» **The task**
Only the lines below from the one containing "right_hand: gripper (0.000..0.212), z" to the one containing "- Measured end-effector" should be repeated, both included and unchanged.

------------------------------------

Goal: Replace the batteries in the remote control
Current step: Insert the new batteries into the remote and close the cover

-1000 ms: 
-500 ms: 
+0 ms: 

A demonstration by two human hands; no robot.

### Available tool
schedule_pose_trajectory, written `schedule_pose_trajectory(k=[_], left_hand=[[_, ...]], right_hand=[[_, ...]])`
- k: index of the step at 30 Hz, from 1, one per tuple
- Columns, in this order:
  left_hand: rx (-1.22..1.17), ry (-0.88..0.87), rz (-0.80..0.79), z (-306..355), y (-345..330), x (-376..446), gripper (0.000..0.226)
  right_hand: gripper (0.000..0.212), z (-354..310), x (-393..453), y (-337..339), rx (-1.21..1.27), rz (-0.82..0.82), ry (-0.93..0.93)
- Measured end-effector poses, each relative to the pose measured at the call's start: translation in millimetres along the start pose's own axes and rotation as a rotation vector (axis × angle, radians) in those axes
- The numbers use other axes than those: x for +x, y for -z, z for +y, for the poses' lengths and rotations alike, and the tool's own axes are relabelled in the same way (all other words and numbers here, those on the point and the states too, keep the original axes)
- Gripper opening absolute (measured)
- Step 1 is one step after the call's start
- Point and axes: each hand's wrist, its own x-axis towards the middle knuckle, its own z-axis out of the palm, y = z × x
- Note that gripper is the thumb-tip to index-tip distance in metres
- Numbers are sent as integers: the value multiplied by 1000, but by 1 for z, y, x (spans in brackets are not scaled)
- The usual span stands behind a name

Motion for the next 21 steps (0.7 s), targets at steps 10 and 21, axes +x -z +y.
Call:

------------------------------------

» **Solution**
  right_hand: gripper (0.000..0.212), z (-354..310), x (-393..453), y (-337..339), rx (-1.21..1.27), rz (-0.82..0.82), ry (-0.93..0.93)
- Measured end-effector poses, each relative to the pose measured at the call's start: translation in millimetres along the start pose's own axes and rotation as a rotation vector (axis × angle, radians) in those axes

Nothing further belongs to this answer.